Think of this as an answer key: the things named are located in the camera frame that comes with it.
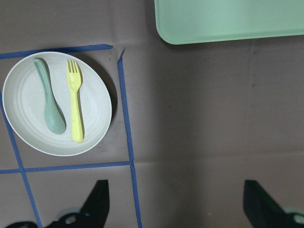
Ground yellow plastic fork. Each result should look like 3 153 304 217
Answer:
66 59 84 143

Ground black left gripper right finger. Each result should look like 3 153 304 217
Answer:
243 180 304 228

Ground light green tray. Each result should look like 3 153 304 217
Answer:
154 0 304 45

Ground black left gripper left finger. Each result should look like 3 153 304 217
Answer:
48 180 109 228

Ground green plastic spoon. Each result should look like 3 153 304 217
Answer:
33 58 66 134

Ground white round plate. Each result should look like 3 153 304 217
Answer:
2 52 112 156

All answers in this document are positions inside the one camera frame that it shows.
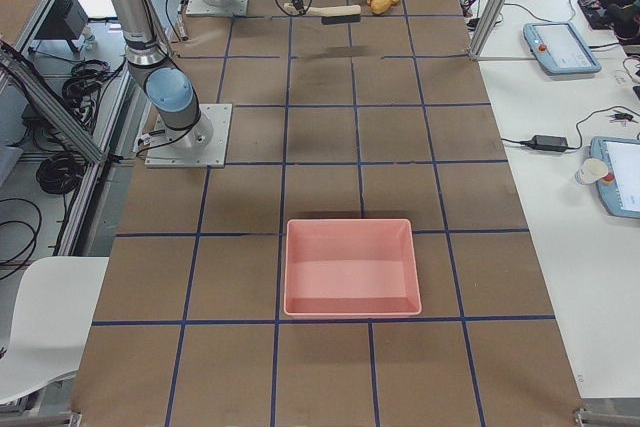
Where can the beige hand brush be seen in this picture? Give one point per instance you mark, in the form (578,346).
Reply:
(328,15)

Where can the orange bread roll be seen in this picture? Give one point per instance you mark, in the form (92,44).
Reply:
(379,7)

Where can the pink plastic bin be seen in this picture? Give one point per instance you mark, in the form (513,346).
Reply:
(350,268)

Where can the black box on floor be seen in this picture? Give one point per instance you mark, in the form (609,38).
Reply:
(65,20)

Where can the far teach pendant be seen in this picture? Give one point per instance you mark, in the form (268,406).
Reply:
(560,49)

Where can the teach pendant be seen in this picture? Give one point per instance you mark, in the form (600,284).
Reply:
(619,193)
(560,49)

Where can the black power adapter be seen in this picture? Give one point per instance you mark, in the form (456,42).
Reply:
(548,143)

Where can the paper cup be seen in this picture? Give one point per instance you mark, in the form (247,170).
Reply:
(591,171)

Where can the near teach pendant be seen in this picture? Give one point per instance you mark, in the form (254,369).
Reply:
(619,193)

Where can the white chair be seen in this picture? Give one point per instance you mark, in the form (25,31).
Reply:
(52,316)

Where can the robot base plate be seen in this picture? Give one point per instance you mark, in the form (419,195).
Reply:
(205,145)
(198,8)

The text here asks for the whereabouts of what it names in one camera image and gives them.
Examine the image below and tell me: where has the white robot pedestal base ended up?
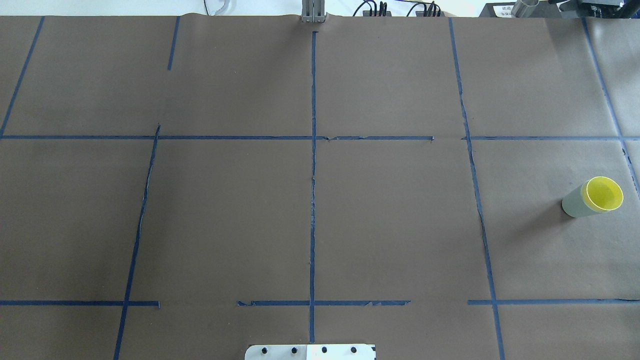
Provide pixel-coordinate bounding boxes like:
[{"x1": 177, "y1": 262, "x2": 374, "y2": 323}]
[{"x1": 244, "y1": 343, "x2": 377, "y2": 360}]

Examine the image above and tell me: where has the steel cylinder weight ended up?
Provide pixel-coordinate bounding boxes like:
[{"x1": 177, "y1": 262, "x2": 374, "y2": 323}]
[{"x1": 510, "y1": 0, "x2": 540, "y2": 18}]

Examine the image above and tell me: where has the yellow plastic cup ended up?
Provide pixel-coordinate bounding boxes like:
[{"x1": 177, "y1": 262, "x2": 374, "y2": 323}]
[{"x1": 581, "y1": 176, "x2": 624, "y2": 214}]

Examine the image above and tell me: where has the green plastic cup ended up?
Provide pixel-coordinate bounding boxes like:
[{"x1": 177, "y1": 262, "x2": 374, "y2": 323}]
[{"x1": 561, "y1": 181, "x2": 602, "y2": 218}]

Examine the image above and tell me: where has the aluminium frame post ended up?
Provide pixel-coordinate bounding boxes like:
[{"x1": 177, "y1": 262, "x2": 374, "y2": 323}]
[{"x1": 301, "y1": 0, "x2": 327, "y2": 24}]

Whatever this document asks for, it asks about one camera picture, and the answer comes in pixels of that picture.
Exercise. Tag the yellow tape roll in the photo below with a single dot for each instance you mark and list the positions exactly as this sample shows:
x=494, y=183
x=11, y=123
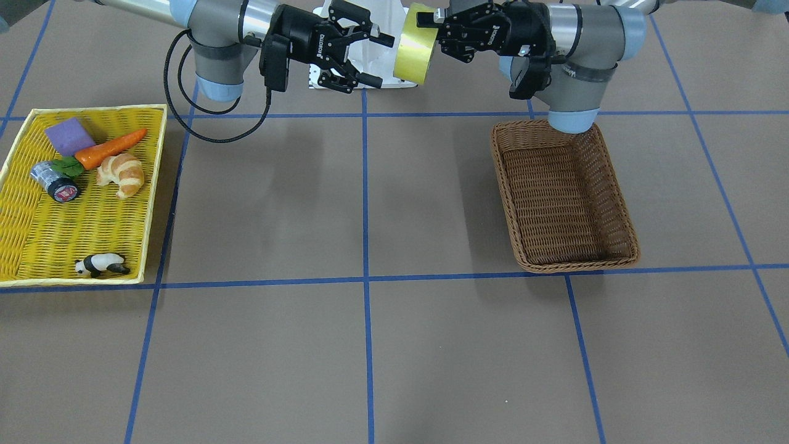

Task description
The result should be the material above, unchanged and free of pictures; please print it.

Your response
Think of this as an answer key: the things named are located in the camera frame that comes with it.
Ground yellow plastic fork. Each result should look like 3 153 304 217
Answer:
66 59 84 143

Ground black left gripper right finger. Each result should look like 3 153 304 217
Answer:
243 180 304 228

Ground light green tray. Each result should look like 3 153 304 217
Answer:
154 0 304 45

Ground black left gripper left finger. Each result should look like 3 153 304 217
Answer:
48 180 109 228

Ground green plastic spoon. Each result should look like 3 153 304 217
Answer:
33 58 66 134

Ground white round plate. Each result should look like 3 153 304 217
Answer:
2 52 112 156

All answers in this document are positions inside the one camera frame that it shows.
Where can the beige hand brush be seen in this picture? Give one point per instance you mark, in the form (578,346).
Reply:
(328,15)

Where can the orange bread roll be seen in this picture? Give one point per instance you mark, in the form (92,44).
Reply:
(379,7)

Where can the pink plastic bin be seen in this picture? Give one point per instance you mark, in the form (513,346).
Reply:
(350,268)

Where can the black box on floor be seen in this picture? Give one point per instance you mark, in the form (609,38).
Reply:
(65,20)

Where can the far teach pendant be seen in this picture? Give one point per instance you mark, in the form (268,406).
Reply:
(560,49)

Where can the teach pendant be seen in this picture? Give one point per instance you mark, in the form (600,284).
Reply:
(619,193)
(560,49)

Where can the black power adapter be seen in this picture? Give one point per instance you mark, in the form (456,42).
Reply:
(548,143)

Where can the paper cup be seen in this picture? Give one point per instance you mark, in the form (247,170).
Reply:
(591,171)

Where can the near teach pendant be seen in this picture? Give one point per instance you mark, in the form (254,369).
Reply:
(619,193)

Where can the white chair be seen in this picture? Give one point per instance you mark, in the form (25,31).
Reply:
(52,316)

Where can the robot base plate be seen in this picture? Give one point per instance you mark, in the form (419,195).
Reply:
(205,145)
(198,8)

The text here asks for the whereabouts of what it names in one camera image and gives them.
Examine the image below and tell me: where has the white robot pedestal base ended up?
Provide pixel-coordinate bounding boxes like:
[{"x1": 177, "y1": 262, "x2": 374, "y2": 323}]
[{"x1": 244, "y1": 343, "x2": 377, "y2": 360}]

Examine the image above and tell me: where has the steel cylinder weight ended up?
Provide pixel-coordinate bounding boxes like:
[{"x1": 177, "y1": 262, "x2": 374, "y2": 323}]
[{"x1": 510, "y1": 0, "x2": 540, "y2": 18}]

Examine the image above and tell me: where has the yellow plastic cup ended up?
Provide pixel-coordinate bounding boxes like:
[{"x1": 177, "y1": 262, "x2": 374, "y2": 323}]
[{"x1": 581, "y1": 176, "x2": 624, "y2": 214}]

Examine the image above and tell me: where has the green plastic cup ended up?
Provide pixel-coordinate bounding boxes like:
[{"x1": 177, "y1": 262, "x2": 374, "y2": 323}]
[{"x1": 561, "y1": 181, "x2": 602, "y2": 218}]

Examine the image above and tell me: where has the aluminium frame post ended up?
Provide pixel-coordinate bounding boxes like:
[{"x1": 177, "y1": 262, "x2": 374, "y2": 323}]
[{"x1": 301, "y1": 0, "x2": 327, "y2": 24}]

Whatever this document asks for, it asks about one camera picture, and the answer comes in pixels of that picture.
Exercise. Tag the yellow tape roll in the photo below with a single dot for each instance you mark and list the positions exactly as this sample shows:
x=494, y=183
x=11, y=123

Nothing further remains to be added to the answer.